Szene:Unverborgen

Wolfgang Balk verabschiedet sich mit einem großen Fest von dtv. Zwanzig Jahre lang hat er als Verleger gewirkt und den Taschenbuchverlag umgebaut. Jetzt freut er sich auf ein Leben mit Büchern, aber ohne Buchhaltung.

Von Christopher Schmidt

Die Welt der Bücher wird von zwei Völkern bewohnt, den TBlern und den HClern. Die TBler, das sind die Taschenbuch-Verleger, ihnen gegenüber stehen die HCler, die Hardcover-Verleger, und beide kommen nicht immer gut miteinander aus. Ein Mann, der den Separatismus der Branche konsequent unterlaufen und beide Völker zum dtvler vereinigt hat, ist Wolfgang Balk. Als Geschäftsführer des dtv in München erfand er die Reihe "Premium", um die Erstausgaben, die es immer schon im Taschenbuchbereich gegeben hatte, deutlicher herauszustellen, durch eine gehobene Ausstattung und durchaus auch durch einen höheren Preis. Aber eigentlich waren die Premium-Bände nur die Transitzone des größten deutschen Taschenbuchverlags auf dem Weg zum Hardcover.

Nach zwanzig Jahren wurde Balk, der den Verlag nicht nur geprägt, sondern von Grund auf umgebaut hat, nun mit einem großen Fest in den Ruhestand verabschiedet. Und alle waren gekommen, die Freunde und Weggefährten, alles, was im Verlagswesen Rang und Namen hat: Michael Krüger und Joachim Unseld, Antje Kunstmann, Jo Lendle und Helge Malchow. Das Kürzel dtv, es stand also an diesem wehmütigen Abend für Deutscher Taschentuch Verlag. Er sei stets Epikurs Rat "Lebe im Verborgenen" gefolgt, sagte ein gewohnt bescheidener Wolfgang Balk. Doch sein Lebensmotto werde von dieser Feier gründlich konterkariert. "Viele kennen ihn, aber keiner kennt ihn ganz", so hatte ihn zuvor Hans Magnus Enzensberger charakterisiert und Balks Karriere als frei von ödipalen Konflikten beschrieben. Einen Vatermord gab es in diesem berufliche Werdegang nicht, und schon gar nicht hat Balk seine Kinder gefressen. Er hat vielmehr als vorausschauender Exit-Stratege frühzeitig eine Nachfolgeregelung getroffen. Zum 1. Januar 2016 wird Claudia Baumhöver die Geschäfte übernehmen.
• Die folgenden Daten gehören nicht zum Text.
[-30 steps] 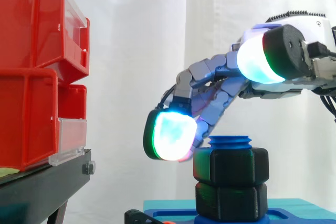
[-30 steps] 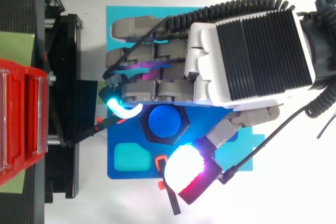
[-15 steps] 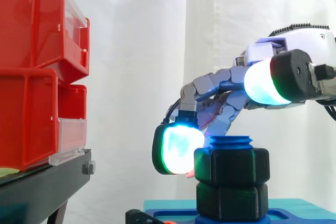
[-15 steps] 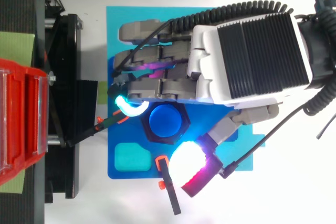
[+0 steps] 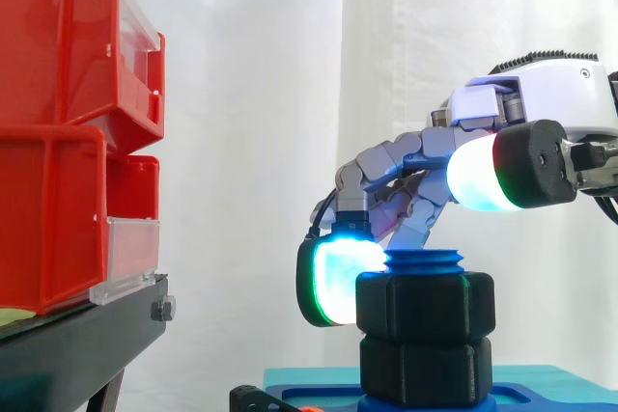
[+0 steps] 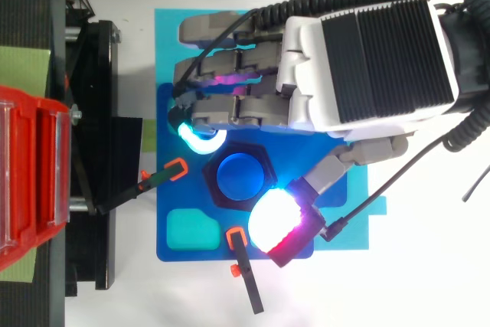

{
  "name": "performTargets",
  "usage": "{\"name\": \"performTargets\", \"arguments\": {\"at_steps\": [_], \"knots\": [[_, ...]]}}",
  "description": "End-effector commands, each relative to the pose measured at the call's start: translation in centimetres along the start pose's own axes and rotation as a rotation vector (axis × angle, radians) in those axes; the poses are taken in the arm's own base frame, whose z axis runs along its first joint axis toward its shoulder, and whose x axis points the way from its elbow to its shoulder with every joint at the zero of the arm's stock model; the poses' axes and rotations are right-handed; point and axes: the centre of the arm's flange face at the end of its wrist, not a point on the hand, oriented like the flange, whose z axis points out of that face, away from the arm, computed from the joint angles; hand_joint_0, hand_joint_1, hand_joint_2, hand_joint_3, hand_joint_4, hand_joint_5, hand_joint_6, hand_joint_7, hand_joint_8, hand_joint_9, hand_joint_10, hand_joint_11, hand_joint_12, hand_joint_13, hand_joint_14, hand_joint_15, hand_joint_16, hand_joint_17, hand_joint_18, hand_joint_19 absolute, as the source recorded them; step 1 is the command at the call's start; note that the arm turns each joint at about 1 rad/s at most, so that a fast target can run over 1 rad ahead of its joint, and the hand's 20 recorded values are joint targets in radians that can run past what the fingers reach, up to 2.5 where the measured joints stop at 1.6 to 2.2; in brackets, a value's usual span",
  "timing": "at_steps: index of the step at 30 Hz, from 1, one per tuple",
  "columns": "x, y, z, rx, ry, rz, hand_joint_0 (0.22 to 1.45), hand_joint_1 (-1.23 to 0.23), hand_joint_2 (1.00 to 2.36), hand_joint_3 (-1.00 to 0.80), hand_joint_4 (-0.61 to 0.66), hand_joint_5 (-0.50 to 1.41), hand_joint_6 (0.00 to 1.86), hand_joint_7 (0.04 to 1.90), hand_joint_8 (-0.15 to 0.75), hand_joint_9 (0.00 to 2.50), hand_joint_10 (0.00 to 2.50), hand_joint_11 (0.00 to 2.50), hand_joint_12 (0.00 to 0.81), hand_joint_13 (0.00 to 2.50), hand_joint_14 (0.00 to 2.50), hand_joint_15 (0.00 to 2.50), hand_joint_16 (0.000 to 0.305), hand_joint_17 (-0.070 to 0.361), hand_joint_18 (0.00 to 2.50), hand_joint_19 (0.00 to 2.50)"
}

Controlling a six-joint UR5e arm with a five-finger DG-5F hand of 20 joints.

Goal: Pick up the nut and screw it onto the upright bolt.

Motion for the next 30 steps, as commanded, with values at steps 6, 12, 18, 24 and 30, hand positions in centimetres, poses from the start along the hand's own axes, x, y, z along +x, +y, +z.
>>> {"name": "performTargets", "arguments": {"at_steps": [6, 12, 18, 24, 30], "knots": [[-0.2, -0.8, -0.3, 0.006, -0.004, 0.003, 0.52, -0.22, 1.00, -0.50, 0.23, 0.00, 0.59, 1.21, 0.297, 0.95, 0.00, 0.00, 0.278, 0.57, 0.00, 0.00, 0.027, 0.062, 0.23, 0.00], [-0.7, -1.5, -0.6, 0.003, -0.006, 0.002, 0.50, -0.21, 1.00, -0.50, 0.26, -0.09, 0.50, 0.94, 0.273, 0.83, 0.00, 0.00, 0.297, 0.51, 0.00, 0.00, 0.033, 0.075, 0.18, 0.00], [-4.1, -1.8, -1.4, -0.007, -0.001, -0.009, 0.49, -0.22, 1.00, -0.50, 0.22, -0.12, 0.50, 0.80, 0.261, 0.75, 0.00, 0.00, 0.301, 0.47, 0.00, 0.00, 0.037, 0.084, 0.15, 0.00], [-10.6, -1.8, -5.7, 0.050, 0.006, -0.071, 0.48, -0.22, 1.00, -0.50, 0.22, -0.13, 0.50, 0.77, 0.257, 0.69, 0.00, 0.00, 0.307, 0.41, 0.00, 0.00, 0.039, 0.088, 0.11, 0.00], [-12.6, -0.6, -10.1, 0.150, 0.097, -0.044, 0.49, -0.24, 1.00, -0.50, 0.21, -0.14, 0.50, 0.77, 0.256, 0.65, 0.00, 0.00, 0.312, 0.38, 0.00, 0.00, 0.039, 0.089, 0.07, 0.00]]}}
Seine Arbeit als Verleger hat Wolfgang Balk vor allem als Handwerk verstanden. Künstler hatte er eigentlich werden wollen, sich dann aber für einen bürgerlichen Beruf entschieden. Er machte eine Buchhändlerlehre beim Carl Hanser Verlag, radelte jeden Morgen durch die halbe Stadt, um pünktlich um 7.30 Uhr einzustempeln. Denn damals habe noch die Stechuhr regiert. "So gegen elf schlenderten dann Michael Krüger und die anderen beneideten Lektoren locker in den Verlag", erzählt Balk. Später nahm er ein Studium auf, jobbte bei Hugendubel, vertiefte seine Kenntnisse als Vertriebsleiter bei Hirmer. Einige Jahre war Balk Cheflektor bei S. Fischer in Frankfurt, bevor er nach München zurückkehrte und beim dtv an ein paar "Stellschrauben" drehte, wie er das nennt. Konkret haben sich Umsatz und Mitarbeiter unter seiner Ägide nahezu verdoppelt.
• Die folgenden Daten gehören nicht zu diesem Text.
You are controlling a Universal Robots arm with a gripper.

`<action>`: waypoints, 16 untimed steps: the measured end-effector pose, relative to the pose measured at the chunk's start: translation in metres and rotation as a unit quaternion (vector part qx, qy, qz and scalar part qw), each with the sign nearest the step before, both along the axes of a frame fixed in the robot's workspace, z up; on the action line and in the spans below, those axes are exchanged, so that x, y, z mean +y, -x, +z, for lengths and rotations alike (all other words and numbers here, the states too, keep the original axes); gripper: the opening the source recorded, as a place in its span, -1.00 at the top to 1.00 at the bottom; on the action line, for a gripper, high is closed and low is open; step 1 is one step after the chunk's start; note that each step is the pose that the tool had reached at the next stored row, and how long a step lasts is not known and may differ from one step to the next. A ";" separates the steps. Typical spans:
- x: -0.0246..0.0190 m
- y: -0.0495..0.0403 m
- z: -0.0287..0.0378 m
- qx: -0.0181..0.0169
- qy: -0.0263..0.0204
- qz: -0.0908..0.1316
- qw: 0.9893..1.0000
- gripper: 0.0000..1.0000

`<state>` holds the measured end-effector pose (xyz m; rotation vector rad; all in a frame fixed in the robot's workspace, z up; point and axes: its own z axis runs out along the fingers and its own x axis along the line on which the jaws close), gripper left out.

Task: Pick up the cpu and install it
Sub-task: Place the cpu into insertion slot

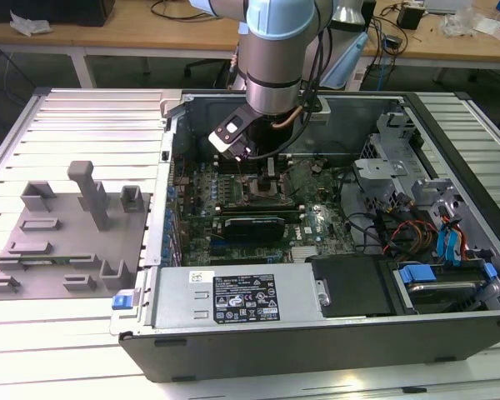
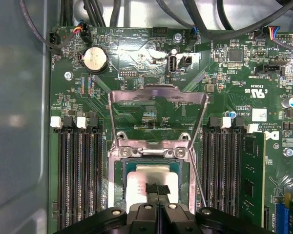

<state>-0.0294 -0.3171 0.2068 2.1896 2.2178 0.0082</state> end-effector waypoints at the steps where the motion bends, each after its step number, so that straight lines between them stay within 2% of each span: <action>1: 0.0000 0.0000 -0.0006 0.000 0.000 0.000 1.000 0.79; 11: 0.0000 0.0000 -0.0037 0.000 0.000 0.000 1.000 0.79; 16: 0.0005 -0.0002 -0.0014 -0.001 -0.001 0.000 1.000 0.79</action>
Dabei ist Balk eigentlich kein Zahlenmensch, sondern in erster Linie ein leidenschaftlicher Büchermensch. Als er, noch als Lehrling, erstmals eine Zeitschrift mit dem Namen Börsenblatt auf dem Tisch liegen sah, sei er fast erbost gewesen. Literatur und Geld, das passte in seinen Augen nicht zusammen. Für die Zukunft, in der er sich vornehmlich den schönen Dingen widmen will, wünschte ihm Hans Magnus Enzensberger denn auch weiterhin ein Leben mit vielen Büchern. Aber ganz ohne Buchhaltung.